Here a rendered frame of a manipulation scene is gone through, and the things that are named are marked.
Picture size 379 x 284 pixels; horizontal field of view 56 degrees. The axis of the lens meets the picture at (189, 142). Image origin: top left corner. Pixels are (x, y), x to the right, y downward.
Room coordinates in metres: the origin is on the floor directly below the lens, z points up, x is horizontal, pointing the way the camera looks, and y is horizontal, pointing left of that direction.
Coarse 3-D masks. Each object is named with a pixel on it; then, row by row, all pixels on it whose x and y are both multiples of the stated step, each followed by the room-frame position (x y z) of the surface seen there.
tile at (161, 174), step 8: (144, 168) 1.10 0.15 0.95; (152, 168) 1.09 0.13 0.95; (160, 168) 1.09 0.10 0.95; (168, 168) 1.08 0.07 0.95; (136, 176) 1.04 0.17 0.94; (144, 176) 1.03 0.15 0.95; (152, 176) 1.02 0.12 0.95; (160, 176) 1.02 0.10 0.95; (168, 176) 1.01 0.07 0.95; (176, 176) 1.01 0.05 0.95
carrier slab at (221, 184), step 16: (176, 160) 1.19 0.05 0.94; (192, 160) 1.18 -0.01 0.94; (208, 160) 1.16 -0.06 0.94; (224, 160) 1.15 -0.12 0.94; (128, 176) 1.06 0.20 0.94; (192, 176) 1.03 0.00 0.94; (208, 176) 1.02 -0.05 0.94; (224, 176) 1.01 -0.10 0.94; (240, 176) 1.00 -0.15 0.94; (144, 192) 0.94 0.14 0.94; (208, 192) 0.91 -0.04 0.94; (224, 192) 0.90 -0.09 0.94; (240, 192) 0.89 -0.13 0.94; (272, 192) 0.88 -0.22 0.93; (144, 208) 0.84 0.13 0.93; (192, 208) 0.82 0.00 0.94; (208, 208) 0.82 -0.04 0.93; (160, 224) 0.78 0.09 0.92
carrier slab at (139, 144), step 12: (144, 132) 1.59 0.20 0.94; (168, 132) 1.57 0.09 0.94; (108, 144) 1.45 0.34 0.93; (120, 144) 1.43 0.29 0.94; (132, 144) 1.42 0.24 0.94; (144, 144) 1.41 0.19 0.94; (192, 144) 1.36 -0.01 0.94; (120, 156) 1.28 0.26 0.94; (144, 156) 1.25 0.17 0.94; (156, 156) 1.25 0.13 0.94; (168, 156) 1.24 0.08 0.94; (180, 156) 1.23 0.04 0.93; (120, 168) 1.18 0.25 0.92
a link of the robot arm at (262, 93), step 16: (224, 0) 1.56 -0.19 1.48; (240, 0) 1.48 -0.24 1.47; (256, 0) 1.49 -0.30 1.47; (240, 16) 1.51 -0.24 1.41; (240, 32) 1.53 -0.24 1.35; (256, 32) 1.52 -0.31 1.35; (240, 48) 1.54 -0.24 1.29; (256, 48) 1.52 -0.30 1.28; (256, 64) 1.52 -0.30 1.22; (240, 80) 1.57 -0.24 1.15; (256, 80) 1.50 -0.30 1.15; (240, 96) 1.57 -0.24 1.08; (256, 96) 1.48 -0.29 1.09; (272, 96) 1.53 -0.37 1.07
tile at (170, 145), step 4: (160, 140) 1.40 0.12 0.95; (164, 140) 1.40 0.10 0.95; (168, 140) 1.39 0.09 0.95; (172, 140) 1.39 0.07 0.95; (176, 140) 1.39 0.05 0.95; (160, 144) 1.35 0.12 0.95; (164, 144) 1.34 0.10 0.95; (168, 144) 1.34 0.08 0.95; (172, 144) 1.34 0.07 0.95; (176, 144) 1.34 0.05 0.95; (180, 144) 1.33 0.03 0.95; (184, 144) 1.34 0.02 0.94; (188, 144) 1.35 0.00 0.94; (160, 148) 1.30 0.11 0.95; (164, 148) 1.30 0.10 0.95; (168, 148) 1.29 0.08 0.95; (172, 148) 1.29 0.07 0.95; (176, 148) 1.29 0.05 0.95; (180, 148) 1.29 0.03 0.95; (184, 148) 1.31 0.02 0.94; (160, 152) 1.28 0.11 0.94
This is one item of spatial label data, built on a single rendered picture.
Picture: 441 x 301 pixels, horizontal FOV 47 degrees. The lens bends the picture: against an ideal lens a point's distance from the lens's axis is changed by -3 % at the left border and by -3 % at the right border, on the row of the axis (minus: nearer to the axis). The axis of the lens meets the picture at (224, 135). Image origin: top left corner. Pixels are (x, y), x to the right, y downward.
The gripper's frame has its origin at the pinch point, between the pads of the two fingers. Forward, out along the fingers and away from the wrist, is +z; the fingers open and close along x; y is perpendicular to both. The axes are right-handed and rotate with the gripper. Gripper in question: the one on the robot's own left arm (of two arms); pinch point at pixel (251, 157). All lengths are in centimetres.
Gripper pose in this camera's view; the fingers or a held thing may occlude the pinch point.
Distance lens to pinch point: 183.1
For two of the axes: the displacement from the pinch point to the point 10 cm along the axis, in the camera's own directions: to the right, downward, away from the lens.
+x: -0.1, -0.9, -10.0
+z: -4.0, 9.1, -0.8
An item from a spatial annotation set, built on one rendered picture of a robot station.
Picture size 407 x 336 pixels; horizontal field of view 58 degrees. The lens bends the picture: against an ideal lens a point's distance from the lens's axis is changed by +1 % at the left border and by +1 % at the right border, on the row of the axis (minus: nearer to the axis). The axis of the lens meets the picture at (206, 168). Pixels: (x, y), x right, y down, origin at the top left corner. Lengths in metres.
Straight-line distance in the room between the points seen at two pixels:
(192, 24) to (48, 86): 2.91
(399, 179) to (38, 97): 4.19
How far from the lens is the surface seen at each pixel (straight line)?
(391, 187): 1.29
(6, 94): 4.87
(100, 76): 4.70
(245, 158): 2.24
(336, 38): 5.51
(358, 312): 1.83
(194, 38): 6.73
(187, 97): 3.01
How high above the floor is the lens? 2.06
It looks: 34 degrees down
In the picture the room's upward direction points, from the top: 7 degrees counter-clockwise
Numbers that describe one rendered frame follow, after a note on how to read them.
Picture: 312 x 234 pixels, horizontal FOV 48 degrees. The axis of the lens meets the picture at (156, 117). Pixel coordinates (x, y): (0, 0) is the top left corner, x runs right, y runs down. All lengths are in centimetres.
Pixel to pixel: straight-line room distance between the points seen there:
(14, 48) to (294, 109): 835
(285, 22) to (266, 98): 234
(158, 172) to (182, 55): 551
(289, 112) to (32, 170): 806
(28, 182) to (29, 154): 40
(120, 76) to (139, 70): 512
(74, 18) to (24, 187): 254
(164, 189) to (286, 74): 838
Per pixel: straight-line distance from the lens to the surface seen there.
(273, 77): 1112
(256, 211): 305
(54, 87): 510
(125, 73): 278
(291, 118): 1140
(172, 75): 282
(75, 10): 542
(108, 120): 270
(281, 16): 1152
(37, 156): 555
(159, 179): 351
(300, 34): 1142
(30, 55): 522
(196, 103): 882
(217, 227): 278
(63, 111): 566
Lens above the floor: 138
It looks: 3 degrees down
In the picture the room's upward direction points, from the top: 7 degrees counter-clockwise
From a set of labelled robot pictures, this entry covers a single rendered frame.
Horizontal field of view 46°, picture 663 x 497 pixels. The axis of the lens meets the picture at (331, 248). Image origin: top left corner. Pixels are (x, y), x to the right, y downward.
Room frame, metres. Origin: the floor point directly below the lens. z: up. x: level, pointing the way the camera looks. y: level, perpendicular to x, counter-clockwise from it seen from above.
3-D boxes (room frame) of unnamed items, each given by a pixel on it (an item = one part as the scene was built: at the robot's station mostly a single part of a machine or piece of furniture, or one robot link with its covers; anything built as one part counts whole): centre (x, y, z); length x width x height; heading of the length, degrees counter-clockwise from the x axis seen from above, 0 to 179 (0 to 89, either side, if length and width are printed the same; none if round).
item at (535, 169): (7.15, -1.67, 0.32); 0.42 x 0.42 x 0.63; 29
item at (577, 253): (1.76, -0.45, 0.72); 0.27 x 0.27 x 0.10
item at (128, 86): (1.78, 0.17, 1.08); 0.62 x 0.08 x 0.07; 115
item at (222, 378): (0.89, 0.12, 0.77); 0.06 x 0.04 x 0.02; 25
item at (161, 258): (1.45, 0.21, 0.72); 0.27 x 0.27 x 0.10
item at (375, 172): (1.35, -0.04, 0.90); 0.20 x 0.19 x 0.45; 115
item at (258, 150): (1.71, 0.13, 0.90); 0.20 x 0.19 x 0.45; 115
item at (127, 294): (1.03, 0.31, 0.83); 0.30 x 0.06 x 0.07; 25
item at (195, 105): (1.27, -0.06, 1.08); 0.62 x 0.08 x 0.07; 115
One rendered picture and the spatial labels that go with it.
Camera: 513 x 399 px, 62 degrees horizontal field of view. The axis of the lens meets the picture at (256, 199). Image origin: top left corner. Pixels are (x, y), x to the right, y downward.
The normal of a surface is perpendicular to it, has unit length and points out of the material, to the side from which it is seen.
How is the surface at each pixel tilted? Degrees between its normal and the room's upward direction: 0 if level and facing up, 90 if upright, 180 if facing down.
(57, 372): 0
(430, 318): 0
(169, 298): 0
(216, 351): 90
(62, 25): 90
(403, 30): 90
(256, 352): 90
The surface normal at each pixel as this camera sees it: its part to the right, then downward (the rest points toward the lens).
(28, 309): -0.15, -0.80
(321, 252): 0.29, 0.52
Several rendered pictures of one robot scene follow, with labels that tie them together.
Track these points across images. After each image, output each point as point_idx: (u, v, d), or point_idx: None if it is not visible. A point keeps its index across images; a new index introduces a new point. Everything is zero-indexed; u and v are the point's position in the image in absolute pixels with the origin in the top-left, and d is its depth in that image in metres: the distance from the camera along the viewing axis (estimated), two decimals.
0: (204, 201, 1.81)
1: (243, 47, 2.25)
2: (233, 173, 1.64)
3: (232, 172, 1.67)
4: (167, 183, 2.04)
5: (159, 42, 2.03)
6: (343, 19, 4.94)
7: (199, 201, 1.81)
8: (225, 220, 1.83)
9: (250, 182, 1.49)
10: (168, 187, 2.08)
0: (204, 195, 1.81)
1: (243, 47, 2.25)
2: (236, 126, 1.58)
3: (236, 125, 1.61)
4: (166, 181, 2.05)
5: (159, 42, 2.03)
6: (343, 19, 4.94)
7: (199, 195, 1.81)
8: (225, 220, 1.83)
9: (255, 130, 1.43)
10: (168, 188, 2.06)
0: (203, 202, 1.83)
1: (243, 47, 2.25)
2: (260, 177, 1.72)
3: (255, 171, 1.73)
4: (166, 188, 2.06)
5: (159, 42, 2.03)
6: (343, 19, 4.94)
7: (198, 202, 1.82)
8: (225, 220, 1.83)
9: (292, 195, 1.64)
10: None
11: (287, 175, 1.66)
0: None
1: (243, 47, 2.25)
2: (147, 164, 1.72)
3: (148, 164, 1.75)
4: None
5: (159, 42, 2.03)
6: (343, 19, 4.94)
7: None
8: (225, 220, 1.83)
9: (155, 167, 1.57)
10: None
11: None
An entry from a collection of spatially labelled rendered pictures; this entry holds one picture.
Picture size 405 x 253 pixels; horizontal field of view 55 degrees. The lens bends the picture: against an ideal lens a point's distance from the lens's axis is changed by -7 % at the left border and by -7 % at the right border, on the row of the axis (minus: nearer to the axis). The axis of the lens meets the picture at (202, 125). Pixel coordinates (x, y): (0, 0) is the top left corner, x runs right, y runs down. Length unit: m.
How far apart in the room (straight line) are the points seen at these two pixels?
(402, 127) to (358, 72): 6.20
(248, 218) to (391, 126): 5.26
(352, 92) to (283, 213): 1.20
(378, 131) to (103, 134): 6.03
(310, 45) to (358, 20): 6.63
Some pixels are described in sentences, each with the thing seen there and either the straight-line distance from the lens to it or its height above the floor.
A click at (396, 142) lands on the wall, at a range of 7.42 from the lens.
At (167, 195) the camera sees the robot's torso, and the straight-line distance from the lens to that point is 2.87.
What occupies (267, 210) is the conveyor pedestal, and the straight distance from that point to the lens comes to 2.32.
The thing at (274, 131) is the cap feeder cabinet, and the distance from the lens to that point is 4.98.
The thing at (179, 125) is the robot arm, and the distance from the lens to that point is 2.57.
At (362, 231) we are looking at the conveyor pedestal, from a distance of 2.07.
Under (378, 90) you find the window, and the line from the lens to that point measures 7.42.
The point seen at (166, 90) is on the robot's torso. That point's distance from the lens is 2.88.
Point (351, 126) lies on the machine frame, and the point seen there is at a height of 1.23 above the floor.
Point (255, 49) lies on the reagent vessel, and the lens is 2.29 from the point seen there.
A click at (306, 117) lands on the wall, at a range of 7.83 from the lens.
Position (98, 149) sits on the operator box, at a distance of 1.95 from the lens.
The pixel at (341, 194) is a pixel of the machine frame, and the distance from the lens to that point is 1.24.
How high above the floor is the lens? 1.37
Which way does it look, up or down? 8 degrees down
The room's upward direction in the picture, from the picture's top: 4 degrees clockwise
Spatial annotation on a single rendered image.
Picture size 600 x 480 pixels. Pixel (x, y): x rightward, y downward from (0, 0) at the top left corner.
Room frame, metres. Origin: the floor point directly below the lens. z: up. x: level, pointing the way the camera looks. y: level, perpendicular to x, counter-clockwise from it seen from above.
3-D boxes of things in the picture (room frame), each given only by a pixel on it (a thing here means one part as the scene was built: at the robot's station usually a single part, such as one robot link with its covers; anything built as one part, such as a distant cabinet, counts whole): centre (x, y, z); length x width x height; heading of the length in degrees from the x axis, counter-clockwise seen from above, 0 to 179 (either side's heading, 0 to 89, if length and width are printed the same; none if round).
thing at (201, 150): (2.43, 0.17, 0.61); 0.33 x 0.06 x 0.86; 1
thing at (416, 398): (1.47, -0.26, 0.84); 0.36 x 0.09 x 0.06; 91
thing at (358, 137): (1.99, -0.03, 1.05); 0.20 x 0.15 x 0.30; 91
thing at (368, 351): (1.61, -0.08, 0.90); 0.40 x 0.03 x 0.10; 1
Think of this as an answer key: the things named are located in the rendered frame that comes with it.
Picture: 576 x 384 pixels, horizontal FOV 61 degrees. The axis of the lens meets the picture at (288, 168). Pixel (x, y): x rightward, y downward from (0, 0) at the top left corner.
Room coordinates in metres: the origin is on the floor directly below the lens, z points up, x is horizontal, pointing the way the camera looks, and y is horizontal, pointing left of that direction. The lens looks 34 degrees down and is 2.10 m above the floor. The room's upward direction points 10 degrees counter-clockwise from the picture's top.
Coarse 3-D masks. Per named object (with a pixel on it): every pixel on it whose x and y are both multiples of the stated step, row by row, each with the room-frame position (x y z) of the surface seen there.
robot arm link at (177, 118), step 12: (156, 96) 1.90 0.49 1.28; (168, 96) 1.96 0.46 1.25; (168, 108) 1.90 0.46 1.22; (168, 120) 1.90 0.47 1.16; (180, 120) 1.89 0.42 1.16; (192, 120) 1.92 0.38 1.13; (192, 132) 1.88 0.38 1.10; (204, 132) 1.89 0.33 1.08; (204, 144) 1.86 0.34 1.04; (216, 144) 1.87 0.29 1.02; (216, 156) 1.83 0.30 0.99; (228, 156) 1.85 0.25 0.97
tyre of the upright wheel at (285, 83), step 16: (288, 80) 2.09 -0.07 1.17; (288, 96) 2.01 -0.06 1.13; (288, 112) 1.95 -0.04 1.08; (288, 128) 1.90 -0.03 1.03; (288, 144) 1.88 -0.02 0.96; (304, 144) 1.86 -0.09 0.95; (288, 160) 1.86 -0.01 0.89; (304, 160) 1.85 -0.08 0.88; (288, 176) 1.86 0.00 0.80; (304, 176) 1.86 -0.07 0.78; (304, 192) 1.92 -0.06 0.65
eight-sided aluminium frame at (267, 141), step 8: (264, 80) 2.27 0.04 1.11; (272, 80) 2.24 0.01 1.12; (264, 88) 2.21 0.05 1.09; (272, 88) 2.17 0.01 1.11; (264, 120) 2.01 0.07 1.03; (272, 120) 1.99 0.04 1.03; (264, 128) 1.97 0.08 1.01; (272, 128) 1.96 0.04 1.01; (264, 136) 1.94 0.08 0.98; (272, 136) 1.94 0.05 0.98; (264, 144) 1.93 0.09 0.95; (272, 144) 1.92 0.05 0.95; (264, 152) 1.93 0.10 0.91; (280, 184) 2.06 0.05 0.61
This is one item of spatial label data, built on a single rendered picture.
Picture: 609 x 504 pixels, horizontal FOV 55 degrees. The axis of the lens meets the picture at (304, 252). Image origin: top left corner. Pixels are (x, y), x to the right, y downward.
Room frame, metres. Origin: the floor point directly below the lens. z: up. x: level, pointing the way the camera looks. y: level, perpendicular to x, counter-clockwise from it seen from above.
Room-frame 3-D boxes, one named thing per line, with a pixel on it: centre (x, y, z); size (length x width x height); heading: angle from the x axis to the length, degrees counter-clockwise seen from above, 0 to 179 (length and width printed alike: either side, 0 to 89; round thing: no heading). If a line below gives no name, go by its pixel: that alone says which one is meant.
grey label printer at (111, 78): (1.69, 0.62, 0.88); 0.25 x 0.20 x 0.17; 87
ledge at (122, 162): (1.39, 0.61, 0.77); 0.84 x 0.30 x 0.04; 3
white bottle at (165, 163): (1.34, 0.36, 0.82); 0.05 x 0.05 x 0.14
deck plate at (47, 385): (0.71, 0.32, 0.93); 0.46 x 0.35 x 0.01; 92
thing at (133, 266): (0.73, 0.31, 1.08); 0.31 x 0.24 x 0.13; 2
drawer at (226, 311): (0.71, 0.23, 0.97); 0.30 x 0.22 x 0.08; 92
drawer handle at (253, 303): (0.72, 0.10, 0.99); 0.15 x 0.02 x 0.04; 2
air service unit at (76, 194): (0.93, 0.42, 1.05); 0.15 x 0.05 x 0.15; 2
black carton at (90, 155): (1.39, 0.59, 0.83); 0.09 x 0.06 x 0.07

◇ ◇ ◇ ◇ ◇ ◇ ◇

[Goal of the exercise]
Sift the material for lines with the string "pedestal". Copy each one found.

[Written response]
What occupies (267, 210) is the conveyor pedestal, and the straight distance from that point to the lens comes to 2.32.
At (362, 231) we are looking at the conveyor pedestal, from a distance of 2.07.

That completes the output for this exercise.